Livres : Histoire d’une Société : 11 volumes chez Grasset ; 1 au Mercure ; 1 chez Laffont : 1 au Milieu du Monde ; 2 à paraître.

Yvonne Préveraud de Sonneville a illustré Béhaine. 

Particularité : « N’a même pas - vu son horreur de toute publicité - consenti à remplir ce questionnaire et partant à le signer. »

A préféré dicter sa réponse à sa fidèle secrétaire qui a bien voulu nous la transmettre. 
 

(1) Veinard ! (N.D.L.R.) 

* Erreur ! René Béhaine est né le 17 juin 1880. (note X.S.) 

« René Béhaine qui n’est encore considéré comme un maître que par une élite, a écrit Léon Daudet, connaîtra demain une renommée universelle. » Des années ont passé. Les volumes de l’Histoire d’une Société forment maintenant une masse impressionnante. Et Béhaine est encore à découvrir.

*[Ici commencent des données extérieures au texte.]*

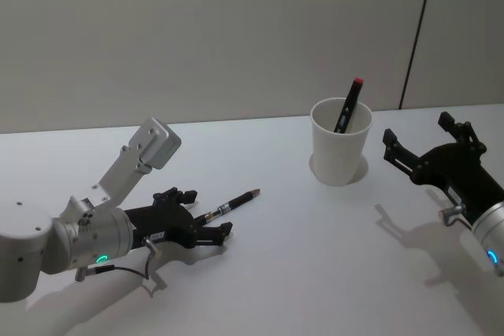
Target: Place the pen into the pen holder.
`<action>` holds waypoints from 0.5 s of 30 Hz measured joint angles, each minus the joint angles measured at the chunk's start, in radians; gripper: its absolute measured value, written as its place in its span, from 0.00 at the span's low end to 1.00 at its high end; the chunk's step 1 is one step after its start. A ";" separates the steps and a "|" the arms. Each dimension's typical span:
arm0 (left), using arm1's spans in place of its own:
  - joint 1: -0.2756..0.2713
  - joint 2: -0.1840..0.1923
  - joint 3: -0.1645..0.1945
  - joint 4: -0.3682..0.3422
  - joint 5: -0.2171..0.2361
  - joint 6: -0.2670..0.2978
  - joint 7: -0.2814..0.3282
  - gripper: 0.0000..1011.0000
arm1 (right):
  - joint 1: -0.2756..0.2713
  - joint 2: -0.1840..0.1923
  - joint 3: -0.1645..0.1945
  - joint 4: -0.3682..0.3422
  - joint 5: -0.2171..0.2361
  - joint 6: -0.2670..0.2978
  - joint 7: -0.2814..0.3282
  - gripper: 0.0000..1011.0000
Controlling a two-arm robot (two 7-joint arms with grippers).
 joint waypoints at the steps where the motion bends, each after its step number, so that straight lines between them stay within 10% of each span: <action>1: 0.000 0.000 0.000 0.000 -0.001 0.002 -0.001 0.99 | 0.000 0.000 0.000 0.000 0.000 0.000 0.000 0.99; 15: -0.009 0.000 0.002 0.008 -0.009 0.026 -0.025 0.99 | 0.000 0.000 0.000 0.000 0.000 0.000 0.000 0.99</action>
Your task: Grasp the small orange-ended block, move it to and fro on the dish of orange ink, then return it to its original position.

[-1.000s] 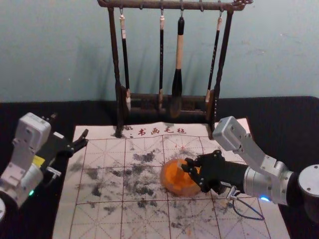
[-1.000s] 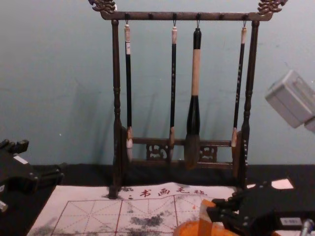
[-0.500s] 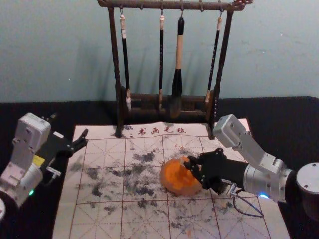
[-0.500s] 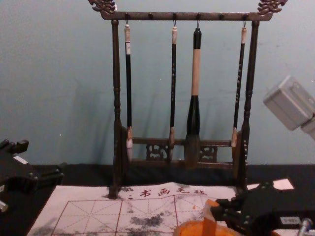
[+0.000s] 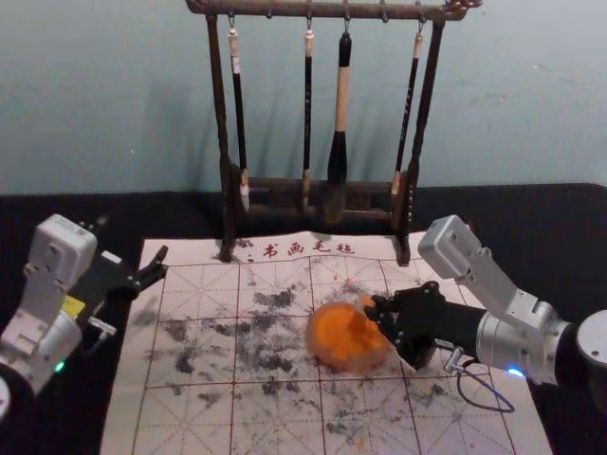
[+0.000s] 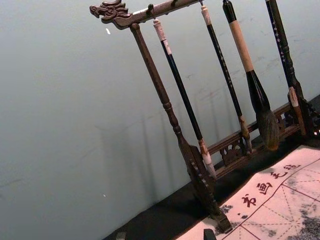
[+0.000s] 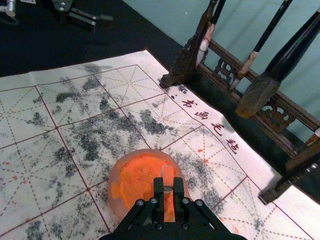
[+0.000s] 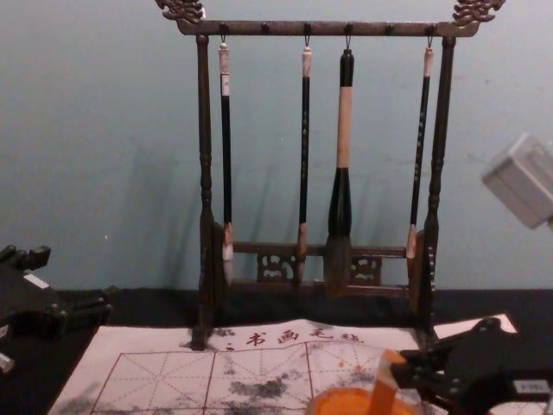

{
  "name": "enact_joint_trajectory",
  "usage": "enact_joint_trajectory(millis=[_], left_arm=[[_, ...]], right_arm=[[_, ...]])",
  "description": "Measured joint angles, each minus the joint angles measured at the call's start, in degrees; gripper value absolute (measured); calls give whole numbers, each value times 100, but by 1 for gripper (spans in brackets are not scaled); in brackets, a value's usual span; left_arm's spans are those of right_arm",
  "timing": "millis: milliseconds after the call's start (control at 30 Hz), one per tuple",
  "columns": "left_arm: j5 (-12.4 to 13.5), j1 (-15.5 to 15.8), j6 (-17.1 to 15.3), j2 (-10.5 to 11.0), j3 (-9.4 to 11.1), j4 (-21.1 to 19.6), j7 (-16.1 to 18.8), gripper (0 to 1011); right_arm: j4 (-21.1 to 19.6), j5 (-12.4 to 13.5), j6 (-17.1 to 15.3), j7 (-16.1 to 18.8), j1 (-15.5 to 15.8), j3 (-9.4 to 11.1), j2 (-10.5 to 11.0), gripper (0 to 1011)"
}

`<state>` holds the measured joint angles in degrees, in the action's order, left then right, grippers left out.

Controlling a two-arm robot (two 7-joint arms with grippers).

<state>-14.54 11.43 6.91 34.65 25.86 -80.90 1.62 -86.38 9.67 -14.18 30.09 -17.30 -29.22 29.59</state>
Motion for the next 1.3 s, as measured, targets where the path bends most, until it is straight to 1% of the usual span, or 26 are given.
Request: enact_joint_trajectory(millis=[367, 567, 733, 1000, 1300], left_arm=[[0, 0, 0, 0, 0, 0, 0, 1001], [0, 0, 0, 0, 0, 0, 0, 1001], [0, 0, 0, 0, 0, 0, 0, 1001], [0, 0, 0, 0, 0, 0, 0, 1001], [0, 0, 0, 0, 0, 0, 0, 1001]], right_arm=[[-299, 57, -152, 65, 167, 69, 193, 57], [-458, 107, -229, 128, 249, 71, 298, 57], [-529, 142, -255, 163, 283, 53, 343, 57], [-600, 192, -286, 220, 283, -10, 365, 57], [-593, 197, -295, 250, 197, -123, 326, 57]])
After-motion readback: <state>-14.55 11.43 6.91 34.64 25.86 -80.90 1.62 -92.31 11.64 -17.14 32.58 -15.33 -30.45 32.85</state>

Le public, qui a fort bien accepté la littérature à thèse de Sartre et de Simone de Beauvoir, et qui a fait un triomphe à un livre aussi ennuyeux que La Peste de Camus, a été rebuté par les digressions philosophiques peu folâtres  dont les romans de Béhaine sont parsemés. Il est vrai que cette œuvre ne va pas « dans le sens de l’histoire », elle n’a pu bénéficier de la propagande de nos penseurs de la grande presse. Résolument à contre-courant, Béhaine a toujours conçu une société aristocratique dirigée par un roi. Si l’on ajoute que le héros de Béhaine est athée, que, refusant d’obéir à une loi de brute, il se considère comme dispensé de porter les armes, on ne voit guère quelle « famille d’esprit » aurait pu assurer le succès d’une telle œuvre.

Pourtant cette longue chronique des vingt-cinq premières années de ce siècle (et ce n’est pas fini) vue à travers la vie d’une famille française est bien attachante. Cette famille, c’est, bien entendu, celle de l’auteur lui-même. Maints événements, maints personnages sont pris dans la vie. (C’est ainsi que Grasset a servi de modèle pour un éditeur, peint d’une manière extraordinaire.) L’observation, chez Béhaine, est extrêmement aiguë. Les gens sont aussi finement analysés que dans l’œuvre de Proust. Comme chez l’auteur d’A la recherche du temps perdu, la passion du détail juste, un grand sens du comique dans la peinture des ridicules rendent toute la partie romanesque très vivante. C’est l’album de famille le plus vrai, le plus cruel que l’on puisse imaginer. Béhaine réussit ses portraits simplement en n’omettant rien. Cela ne va pas sans quelque inélégance de style. Mais cet auteur sacrifie tout à la précision et au souci d’être complet, semblable en cela à Raymond Roussel, qui fut aussi un écrivain « en marge ».

Les pages consacrées au fils du héros constituent un admirable poème d’amour paternel. Les plus belles sont sans doute celles où l’on voit le petit garçon s’éveiller à la vie.

Personnalité inclassable, auteur d’une œuvre ambitieuse et forte, René Béhaine mérite une revanche sur un temps où trop souvent, selon la formule de Cocteau, « le pluriel l’emporte sur le singulier ».  -  Georges Allary.